WHAT IS NEEDED: Copy out, from the data below, each line in which the word "aluminium" occurs.

[[ MATERIAL PROVIDED, beginning ]]

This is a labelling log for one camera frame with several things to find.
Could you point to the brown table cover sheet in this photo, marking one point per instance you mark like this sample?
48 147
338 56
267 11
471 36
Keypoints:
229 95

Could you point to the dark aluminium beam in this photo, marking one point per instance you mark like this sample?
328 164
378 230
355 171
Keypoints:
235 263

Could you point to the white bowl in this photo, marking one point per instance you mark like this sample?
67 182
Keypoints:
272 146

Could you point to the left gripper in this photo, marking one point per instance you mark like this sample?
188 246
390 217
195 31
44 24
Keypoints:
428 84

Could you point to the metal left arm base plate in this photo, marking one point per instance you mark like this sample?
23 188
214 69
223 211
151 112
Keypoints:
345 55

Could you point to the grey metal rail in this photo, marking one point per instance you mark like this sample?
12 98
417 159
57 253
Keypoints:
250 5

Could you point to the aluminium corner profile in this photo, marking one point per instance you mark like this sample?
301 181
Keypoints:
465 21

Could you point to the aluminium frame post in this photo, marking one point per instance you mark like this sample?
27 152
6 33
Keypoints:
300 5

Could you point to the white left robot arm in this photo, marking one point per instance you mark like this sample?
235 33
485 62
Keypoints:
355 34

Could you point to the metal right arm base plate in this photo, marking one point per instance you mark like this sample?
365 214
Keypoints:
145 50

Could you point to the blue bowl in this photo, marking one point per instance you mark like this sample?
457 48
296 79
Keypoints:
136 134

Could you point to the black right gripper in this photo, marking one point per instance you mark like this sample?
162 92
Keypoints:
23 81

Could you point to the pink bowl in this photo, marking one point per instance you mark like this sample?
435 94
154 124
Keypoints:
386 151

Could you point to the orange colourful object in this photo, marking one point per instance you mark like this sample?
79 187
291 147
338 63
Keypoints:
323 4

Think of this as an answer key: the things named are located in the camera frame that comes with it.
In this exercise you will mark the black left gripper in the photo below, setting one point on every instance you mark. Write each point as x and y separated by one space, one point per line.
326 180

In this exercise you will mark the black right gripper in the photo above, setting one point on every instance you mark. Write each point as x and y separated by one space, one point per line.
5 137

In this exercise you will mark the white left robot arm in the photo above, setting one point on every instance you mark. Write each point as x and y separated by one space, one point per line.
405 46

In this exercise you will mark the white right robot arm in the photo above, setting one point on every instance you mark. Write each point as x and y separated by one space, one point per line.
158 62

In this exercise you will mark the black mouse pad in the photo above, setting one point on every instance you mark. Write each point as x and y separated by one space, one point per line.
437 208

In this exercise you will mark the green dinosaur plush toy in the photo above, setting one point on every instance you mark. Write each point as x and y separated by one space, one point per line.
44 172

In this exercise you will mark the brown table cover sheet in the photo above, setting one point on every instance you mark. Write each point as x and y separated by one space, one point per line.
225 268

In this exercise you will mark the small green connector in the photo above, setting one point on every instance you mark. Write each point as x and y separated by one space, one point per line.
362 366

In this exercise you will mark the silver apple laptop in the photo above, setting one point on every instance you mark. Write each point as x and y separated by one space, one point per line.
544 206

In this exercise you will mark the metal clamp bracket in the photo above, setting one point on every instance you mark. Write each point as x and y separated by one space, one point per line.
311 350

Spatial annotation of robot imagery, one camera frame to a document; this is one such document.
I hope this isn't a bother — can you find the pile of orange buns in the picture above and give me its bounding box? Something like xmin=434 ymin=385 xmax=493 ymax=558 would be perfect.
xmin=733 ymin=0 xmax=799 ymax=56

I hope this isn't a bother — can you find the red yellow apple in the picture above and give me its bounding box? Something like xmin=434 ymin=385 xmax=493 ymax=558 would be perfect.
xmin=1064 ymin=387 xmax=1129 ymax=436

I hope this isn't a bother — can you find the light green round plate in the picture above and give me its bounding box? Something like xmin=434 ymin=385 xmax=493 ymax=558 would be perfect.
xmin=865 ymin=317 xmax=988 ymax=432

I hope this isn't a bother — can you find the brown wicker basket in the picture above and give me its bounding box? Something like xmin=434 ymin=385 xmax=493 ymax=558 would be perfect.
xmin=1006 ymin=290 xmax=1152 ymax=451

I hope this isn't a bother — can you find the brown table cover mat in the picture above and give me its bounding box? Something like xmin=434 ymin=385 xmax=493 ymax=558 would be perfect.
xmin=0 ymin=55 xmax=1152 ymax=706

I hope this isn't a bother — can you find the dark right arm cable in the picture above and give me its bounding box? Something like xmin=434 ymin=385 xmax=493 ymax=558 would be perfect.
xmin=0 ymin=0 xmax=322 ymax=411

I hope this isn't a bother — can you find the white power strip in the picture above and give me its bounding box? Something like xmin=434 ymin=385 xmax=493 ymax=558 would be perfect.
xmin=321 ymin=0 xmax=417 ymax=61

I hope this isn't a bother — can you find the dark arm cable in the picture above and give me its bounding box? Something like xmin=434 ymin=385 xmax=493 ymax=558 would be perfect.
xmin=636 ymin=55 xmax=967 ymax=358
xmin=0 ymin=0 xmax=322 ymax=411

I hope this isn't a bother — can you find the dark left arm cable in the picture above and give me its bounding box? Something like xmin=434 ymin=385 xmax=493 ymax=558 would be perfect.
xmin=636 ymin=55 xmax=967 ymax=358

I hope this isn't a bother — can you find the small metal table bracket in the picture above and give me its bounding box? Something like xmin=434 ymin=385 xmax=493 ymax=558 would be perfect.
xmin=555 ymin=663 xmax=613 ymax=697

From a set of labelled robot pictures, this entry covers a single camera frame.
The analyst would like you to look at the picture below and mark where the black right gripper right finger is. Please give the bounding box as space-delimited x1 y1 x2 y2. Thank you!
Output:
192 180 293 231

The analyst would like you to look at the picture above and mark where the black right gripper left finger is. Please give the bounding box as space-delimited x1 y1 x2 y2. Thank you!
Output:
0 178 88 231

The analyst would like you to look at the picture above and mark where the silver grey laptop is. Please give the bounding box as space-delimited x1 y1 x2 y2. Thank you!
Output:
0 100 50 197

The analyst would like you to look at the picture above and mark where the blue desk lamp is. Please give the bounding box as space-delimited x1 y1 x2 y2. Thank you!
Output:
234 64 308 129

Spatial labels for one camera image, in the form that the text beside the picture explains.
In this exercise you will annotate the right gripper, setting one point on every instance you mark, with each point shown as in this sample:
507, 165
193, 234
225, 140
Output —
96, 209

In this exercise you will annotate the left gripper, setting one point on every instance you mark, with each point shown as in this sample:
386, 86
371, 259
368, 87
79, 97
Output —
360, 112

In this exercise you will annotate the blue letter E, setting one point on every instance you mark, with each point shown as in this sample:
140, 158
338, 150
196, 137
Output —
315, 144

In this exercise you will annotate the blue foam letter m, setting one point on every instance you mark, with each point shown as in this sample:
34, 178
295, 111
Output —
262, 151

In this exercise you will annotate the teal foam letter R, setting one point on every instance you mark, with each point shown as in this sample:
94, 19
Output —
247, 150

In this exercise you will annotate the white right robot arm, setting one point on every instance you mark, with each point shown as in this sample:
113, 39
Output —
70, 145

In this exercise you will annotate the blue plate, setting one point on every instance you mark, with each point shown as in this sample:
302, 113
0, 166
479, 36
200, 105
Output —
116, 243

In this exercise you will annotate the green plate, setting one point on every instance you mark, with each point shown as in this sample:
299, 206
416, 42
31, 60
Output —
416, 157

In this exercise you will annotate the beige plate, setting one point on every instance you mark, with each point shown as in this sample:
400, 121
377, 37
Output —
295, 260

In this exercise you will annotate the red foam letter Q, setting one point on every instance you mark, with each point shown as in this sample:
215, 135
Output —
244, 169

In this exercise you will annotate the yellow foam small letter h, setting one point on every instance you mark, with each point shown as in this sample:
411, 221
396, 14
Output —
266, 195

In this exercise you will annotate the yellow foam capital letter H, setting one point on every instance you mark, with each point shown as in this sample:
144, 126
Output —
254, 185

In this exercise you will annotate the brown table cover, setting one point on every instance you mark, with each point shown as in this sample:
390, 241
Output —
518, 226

[[ MATERIAL PROVIDED, end ]]

TASK OUTPUT:
Could you point to the dark aluminium beam in this photo, marking one point per instance you mark like this sample?
Could you point to the aluminium corner profile in this photo, marking one point per instance you mark like this sample?
Could you point to the aluminium frame post in this photo, marking one point per instance you mark like this sample?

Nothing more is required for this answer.